§ **SUPPLIED DATA**:
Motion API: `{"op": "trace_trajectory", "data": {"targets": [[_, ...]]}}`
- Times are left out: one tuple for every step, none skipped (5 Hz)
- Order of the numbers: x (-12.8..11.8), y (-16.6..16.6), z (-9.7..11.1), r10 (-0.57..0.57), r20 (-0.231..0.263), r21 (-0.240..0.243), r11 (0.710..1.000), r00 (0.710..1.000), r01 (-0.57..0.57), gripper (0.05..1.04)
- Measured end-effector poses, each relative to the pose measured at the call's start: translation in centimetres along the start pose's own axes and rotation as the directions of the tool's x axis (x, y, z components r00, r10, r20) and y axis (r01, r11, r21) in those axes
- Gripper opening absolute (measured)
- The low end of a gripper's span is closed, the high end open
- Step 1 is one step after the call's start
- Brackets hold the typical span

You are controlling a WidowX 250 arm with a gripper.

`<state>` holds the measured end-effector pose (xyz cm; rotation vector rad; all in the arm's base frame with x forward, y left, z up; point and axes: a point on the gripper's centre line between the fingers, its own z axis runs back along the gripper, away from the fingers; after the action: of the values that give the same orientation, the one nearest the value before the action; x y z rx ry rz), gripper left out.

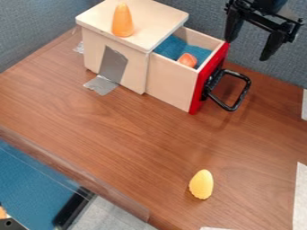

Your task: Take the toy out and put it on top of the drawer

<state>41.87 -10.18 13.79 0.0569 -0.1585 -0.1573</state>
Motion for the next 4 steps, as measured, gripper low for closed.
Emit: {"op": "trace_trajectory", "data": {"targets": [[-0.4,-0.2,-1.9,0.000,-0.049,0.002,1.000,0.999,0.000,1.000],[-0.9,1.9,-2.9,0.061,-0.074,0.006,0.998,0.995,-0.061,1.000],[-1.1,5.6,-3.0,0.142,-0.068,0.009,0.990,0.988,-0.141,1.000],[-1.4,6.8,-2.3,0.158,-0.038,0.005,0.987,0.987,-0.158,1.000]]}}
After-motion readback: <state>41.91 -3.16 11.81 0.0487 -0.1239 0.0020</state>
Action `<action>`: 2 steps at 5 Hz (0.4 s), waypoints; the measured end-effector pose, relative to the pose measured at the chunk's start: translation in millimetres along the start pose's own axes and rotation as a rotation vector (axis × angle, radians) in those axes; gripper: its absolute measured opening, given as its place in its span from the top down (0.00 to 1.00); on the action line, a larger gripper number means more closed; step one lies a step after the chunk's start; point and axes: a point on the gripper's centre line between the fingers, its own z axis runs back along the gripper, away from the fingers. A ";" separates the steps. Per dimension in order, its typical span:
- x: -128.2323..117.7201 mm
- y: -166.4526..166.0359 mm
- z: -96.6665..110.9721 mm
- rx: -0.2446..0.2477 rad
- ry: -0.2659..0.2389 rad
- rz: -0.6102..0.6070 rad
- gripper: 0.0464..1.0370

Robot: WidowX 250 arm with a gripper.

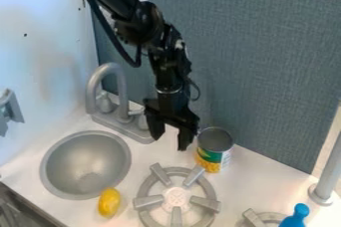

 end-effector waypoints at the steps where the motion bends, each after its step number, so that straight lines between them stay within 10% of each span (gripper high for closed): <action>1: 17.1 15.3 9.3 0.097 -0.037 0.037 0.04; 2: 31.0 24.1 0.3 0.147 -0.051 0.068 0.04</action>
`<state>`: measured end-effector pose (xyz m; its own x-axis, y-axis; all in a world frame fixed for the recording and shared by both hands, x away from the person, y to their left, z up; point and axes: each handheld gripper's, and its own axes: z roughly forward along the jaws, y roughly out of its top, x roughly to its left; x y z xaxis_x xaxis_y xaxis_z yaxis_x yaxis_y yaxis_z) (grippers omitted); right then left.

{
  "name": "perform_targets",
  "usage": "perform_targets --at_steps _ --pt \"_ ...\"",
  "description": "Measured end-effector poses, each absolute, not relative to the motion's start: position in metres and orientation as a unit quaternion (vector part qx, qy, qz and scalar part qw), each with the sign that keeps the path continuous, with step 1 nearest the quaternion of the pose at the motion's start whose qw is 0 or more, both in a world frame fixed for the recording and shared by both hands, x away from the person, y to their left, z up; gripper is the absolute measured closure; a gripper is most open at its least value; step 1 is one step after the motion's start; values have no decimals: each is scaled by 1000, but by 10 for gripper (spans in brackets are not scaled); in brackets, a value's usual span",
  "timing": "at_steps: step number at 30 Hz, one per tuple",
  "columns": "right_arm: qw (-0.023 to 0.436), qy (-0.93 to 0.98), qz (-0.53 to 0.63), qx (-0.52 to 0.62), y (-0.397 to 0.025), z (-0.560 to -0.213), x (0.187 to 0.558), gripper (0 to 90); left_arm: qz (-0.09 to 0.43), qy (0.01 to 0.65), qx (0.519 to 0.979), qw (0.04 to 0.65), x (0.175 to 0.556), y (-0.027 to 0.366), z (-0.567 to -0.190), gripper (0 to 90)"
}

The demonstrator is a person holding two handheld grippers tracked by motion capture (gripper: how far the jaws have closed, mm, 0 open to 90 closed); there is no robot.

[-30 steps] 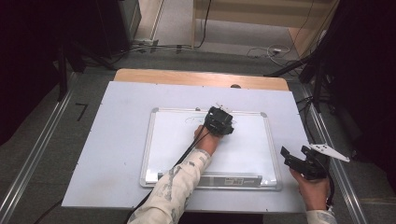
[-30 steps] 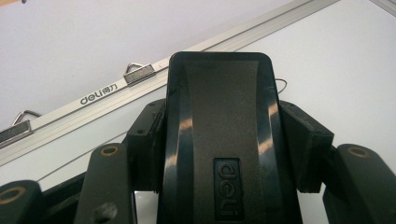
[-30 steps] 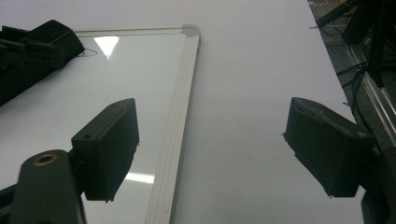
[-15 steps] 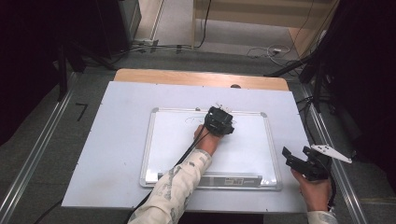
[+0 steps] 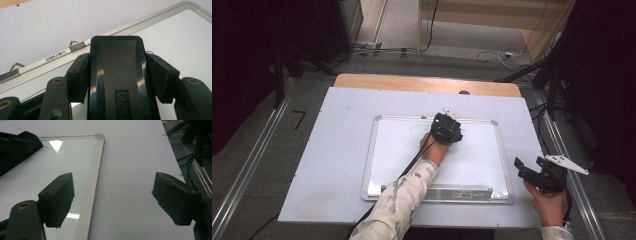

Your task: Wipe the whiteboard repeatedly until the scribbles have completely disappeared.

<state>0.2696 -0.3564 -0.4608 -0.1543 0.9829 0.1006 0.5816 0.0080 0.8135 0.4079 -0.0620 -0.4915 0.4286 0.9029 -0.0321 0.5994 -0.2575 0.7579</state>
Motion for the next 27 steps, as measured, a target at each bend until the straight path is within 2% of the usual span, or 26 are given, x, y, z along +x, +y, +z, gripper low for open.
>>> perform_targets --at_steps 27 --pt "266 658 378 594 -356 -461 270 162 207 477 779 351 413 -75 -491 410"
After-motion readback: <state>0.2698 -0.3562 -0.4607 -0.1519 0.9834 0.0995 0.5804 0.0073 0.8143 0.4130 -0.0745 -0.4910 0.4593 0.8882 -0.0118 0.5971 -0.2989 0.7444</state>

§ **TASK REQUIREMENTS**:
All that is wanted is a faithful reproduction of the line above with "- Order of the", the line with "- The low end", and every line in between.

§ **RESPONSE TO THE TASK**:
- Order of the numbers: x (-12.8..11.8), y (-16.6..16.6), z (-9.7..11.1), r10 (-0.57..0.57), r20 (-0.231..0.263), r21 (-0.240..0.243), r11 (0.710..1.000), r00 (0.710..1.000), r01 (-0.57..0.57), gripper (0.05..1.04)
- Measured end-effector poses, each relative to the pose measured at the call's start: translation in centimetres along the start pose's own axes and rotation as the directions of the tool's x axis (x, y, z components r00, r10, r20) and y axis (r01, r11, r21) in those axes
- Gripper opening absolute (measured)
- The low end of a gripper's span is closed, the high end open

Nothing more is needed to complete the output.